Li Haitao, Liang Siquan, Yu Yang, Wang Yue, Cheng Yuanyuan, Yang Hechao, Tong Xiaoguang
Graduate School of Tianjin Medical University.
Department of Neurosurgery, Tianjin Huanhu Hosptial.
Medicine (Baltimore). 2020 May;99(19):e20154. doi: 10.1097/MD.0000000000020154.
To investigate the effect of multi-disciplinary teamwork on balance performance of Parkinson's disease (PD).Sixteen primary Parkinson's disease patients (8 male, 8 female) treated with bilateral subthalamic nucleus deep brain stimulation (STN-DBS) were included in the study. The median age of patients was 60.5 years; all patients were in the Hoehn&Yahr (H&Y) 3 stage; the median PD duration of the disease was 9 years. For each patient, multi-disciplinary teamwork treatment including DBS, medication, physical therapy and psychotherapy proceeded. levodopa equivalent daily dose (LEDD, mg/day), life quality (PDQ-39), Motor disability (MDS-UPDRSIII) and balance performance (MDS-UPDRS 3.12, Berg Balance Scale BBS, Limits of Stability LoS) were assessed in different time and status respectively: preoperation (Med-off, Med-on), postoperation (Stim-Off/Med-Off, Stim-On/Med-Off, Stim-On/Med-On), 6 months postoperation (Stim-On/ Med-Off, Stim-On/Med-On) and 12 months postoperation (Stim-On/Med-Off, Stim-On/Med-On).The LEDD, life quality (PDQ-39) continued to improve during the follow-up, statistical difference were found in both 6 months postoperation and 12 months postoperation compared with preoperation.
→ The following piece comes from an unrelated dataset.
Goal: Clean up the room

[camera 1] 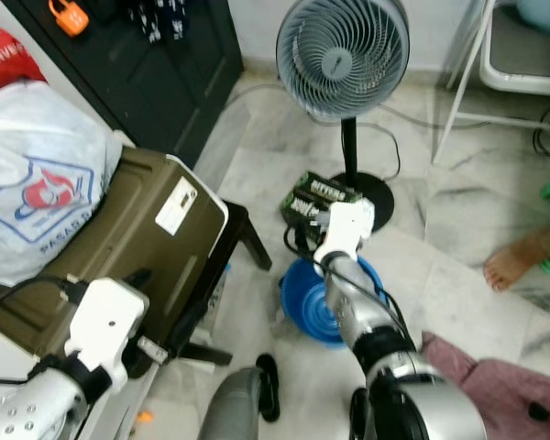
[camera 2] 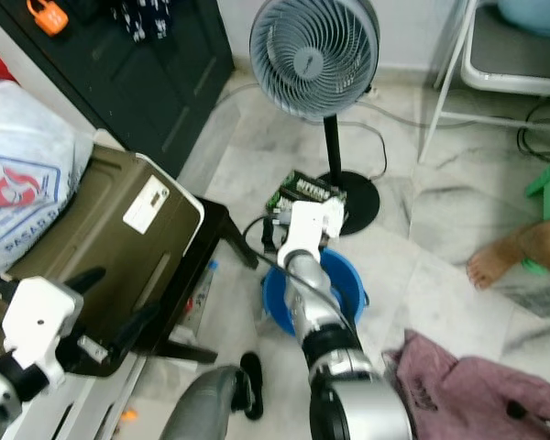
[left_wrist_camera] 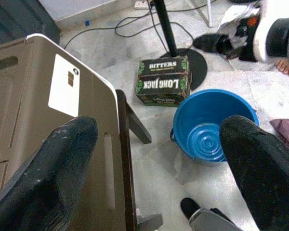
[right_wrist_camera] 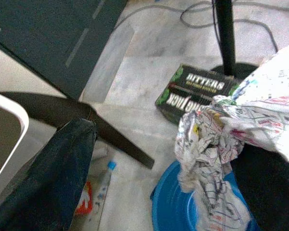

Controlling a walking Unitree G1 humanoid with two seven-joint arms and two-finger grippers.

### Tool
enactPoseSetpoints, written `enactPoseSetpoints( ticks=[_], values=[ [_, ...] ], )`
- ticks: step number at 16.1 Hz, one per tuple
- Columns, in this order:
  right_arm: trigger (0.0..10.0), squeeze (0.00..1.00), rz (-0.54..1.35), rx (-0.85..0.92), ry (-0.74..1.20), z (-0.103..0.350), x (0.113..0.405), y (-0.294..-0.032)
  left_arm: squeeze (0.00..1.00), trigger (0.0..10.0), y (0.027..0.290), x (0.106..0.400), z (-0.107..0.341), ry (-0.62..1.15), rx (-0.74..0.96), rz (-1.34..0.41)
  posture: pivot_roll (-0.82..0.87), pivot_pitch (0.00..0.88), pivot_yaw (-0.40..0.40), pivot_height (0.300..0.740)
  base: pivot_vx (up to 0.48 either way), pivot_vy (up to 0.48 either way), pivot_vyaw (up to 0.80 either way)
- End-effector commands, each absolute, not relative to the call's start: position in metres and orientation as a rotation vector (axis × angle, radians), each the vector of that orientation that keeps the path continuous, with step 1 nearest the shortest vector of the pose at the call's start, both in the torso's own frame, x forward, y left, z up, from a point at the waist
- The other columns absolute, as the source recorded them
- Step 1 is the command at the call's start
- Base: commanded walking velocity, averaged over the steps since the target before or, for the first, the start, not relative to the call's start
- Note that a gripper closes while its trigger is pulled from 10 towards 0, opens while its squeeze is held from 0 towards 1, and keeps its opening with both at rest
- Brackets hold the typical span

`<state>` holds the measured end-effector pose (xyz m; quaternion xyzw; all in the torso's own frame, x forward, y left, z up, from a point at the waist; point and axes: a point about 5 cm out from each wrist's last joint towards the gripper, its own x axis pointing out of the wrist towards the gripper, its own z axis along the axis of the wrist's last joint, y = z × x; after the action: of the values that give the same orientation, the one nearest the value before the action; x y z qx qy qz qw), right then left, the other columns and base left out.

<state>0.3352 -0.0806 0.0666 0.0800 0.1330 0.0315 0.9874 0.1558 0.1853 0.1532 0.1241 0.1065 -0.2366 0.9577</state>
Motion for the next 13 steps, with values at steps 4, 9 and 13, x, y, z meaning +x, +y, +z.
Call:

The Motor disability (MDS-UPDRSIII), balance performance (MDS-UPDRS 3.12, BBS) and the LoS (target acquisition percentage, trunk swing angle standard deviation, time) showed significant improvement in Stim-On/med-Off 6 months postoperation and 12 months postoperation separately compared with Med-Off preoperation.Multi-disciplinary teamwork for PD patients with STN-DBS could improve balance performance.
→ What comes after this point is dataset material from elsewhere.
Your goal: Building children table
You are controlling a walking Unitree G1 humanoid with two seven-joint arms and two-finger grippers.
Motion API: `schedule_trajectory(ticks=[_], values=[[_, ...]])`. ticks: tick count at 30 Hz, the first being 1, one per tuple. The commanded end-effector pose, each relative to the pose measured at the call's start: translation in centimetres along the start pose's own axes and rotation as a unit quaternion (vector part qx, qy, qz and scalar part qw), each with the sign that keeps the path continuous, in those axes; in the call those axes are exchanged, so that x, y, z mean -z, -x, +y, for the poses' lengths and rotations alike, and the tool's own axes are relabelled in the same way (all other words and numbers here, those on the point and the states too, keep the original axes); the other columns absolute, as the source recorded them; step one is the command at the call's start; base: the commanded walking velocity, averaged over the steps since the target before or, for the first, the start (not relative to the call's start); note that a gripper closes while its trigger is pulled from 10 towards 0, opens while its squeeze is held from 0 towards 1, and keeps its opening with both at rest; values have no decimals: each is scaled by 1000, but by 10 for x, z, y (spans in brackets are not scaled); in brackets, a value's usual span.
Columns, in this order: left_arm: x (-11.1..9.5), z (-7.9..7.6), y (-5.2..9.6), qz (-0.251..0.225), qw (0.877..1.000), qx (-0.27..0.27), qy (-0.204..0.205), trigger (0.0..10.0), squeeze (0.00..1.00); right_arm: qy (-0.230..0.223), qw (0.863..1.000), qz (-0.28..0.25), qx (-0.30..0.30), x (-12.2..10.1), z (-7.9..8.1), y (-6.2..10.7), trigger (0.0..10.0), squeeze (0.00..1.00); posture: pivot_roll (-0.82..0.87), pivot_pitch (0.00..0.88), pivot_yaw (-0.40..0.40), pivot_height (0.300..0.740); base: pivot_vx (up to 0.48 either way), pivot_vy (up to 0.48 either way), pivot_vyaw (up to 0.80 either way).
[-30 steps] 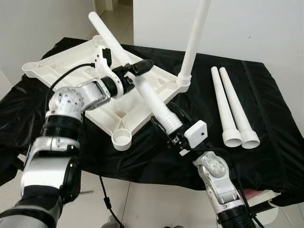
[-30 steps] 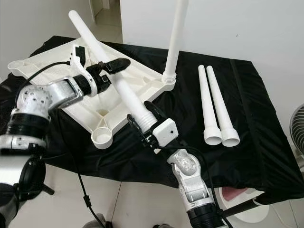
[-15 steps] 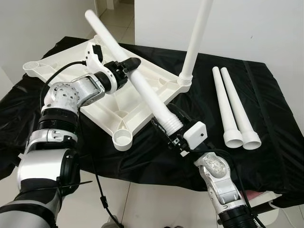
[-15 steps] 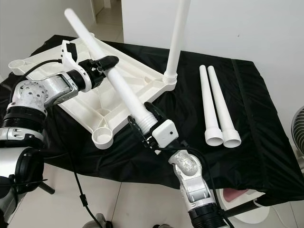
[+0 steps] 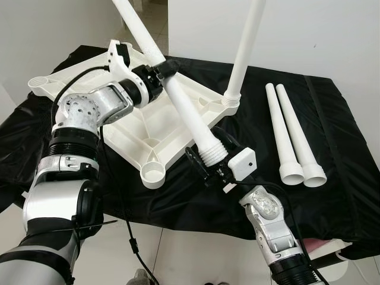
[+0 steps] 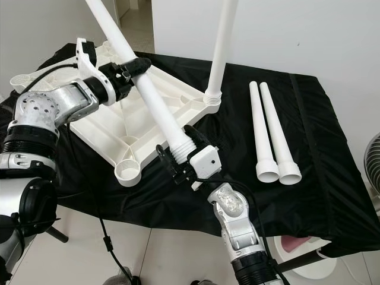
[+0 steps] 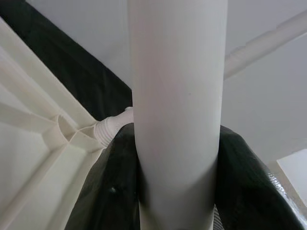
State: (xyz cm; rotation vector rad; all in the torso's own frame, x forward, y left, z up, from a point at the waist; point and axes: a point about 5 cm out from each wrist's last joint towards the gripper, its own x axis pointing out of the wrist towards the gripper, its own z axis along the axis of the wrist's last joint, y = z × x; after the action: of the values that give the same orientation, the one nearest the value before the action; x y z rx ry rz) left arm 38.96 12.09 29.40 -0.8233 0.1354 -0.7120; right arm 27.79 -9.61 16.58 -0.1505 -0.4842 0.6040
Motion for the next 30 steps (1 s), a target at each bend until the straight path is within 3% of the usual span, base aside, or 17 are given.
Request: schedule_trajectory(ticks=[1, 3, 4, 5, 7, 9, 13, 16, 26, 28, 29, 30], values=[[-7, -15, -2, -10, 999, 28, -28, 10000, 0, -6, 1000, -1, 18, -1, -6, -1, 10000, 1000, 114, 72, -1, 740, 0, 0, 0], [-8, -29, -2, -21, 996, 48, -75, 10000, 0, -24, 999, 8, 43, -2, -10, -7, 10000, 1000, 113, 70, -3, 740, 0, 0, 0], [-4, -37, -3, -33, 989, 58, -129, 10000, 0, -42, 997, 21, 58, -3, -13, -12, 10000, 0, 110, 70, -4, 740, 0, 0, 0], [-4, -37, -3, -33, 989, 58, -129, 10000, 0, -42, 997, 21, 58, -3, -13, -12, 10000, 0, 110, 70, -4, 740, 0, 0, 0], [4, -39, -4, -45, 981, 52, -183, 10000, 0, -52, 996, 32, 68, -4, -15, -15, 10000, 0, 108, 70, -7, 740, 0, 0, 0], [4, -39, -4, -45, 981, 52, -183, 10000, 0, -52, 996, 32, 68, -4, -15, -15, 10000, 0, 108, 70, -7, 740, 0, 0, 0], [11, -42, -6, -53, 971, 45, -231, 10000, 0, -56, 994, 47, 79, -3, -18, -17, 10000, 0, 106, 69, -13, 740, 0, 0, 0], [22, -46, -8, -65, 954, 39, -289, 10000, 0, -62, 993, 67, 77, -2, -19, -20, 10000, 0, 107, 68, -21, 740, 0, 0, 0], [34, -63, -7, -111, 932, 36, -345, 10000, 0, -82, 989, 99, 77, -2, -14, -31, 10000, 0, 113, 59, -22, 740, 0, 0, 0], [38, -72, -5, -128, 919, 41, -371, 10000, 0, -79, 987, 108, 84, -3, -13, -38, 10000, 0, 119, 59, -22, 740, 0, 0, 0], [38, -72, -5, -128, 919, 41, -371, 10000, 0, -79, 987, 108, 84, -3, -13, -38, 10000, 0, 119, 59, -22, 740, 0, 0, 0], [40, -79, -4, -144, 906, 42, -396, 10000, 0, -73, 987, 117, 88, -3, -12, -44, 10000, 0, 122, 62, -18, 740, 0, 0, 0]])
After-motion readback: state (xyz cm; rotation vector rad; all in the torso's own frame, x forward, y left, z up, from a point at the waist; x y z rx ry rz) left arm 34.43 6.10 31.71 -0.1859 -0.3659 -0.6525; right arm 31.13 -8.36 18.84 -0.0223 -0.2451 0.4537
探讨多学科团队合作对帕金森病(PD)平衡能力的影响。本研究纳入了16例接受双侧丘脑底核深部脑刺激(STN-DBS)治疗的原发性帕金森病患者(8例男性,8例女性)。患者的中位年龄为60.5岁;所有患者均处于Hoehn&Yahr(H&Y)3期;疾病的中位病程为9年。对每位患者进行了包括DBS、药物治疗、物理治疗和心理治疗在内的多学科团队合作治疗。分别在不同时间和状态下评估左旋多巴等效日剂量(LEDD,mg/天)、生活质量(PDQ-39)、运动功能障碍(MDS-UPDRSIII)和平衡能力(MDS-UPDRS 3.12、伯格平衡量表BBS、稳定性极限LoS):术前(关期、开期)、术后(刺激关/药关、刺激开/药关、刺激开/药开)、术后6个月(刺激开/药关、刺激开/药开)和术后12个月(刺激开/药关、刺激开/药开)。随访期间LEDD、生活质量(PDQ-39)持续改善,术后6个月和12个月与术前相比均有统计学差异。运动功能障碍(MDS-UPDRSIII)、平衡能力(MDS-UPDRS 3.12、BBS)和LoS(目标获取百分比、躯干摆动角度标准差、时间)在术后6个月和12个月的刺激开/药关状态下分别与术前关期相比有显著改善。对接受STN-DBS治疗的PD患者进行多学科团队合作可改善平衡能力。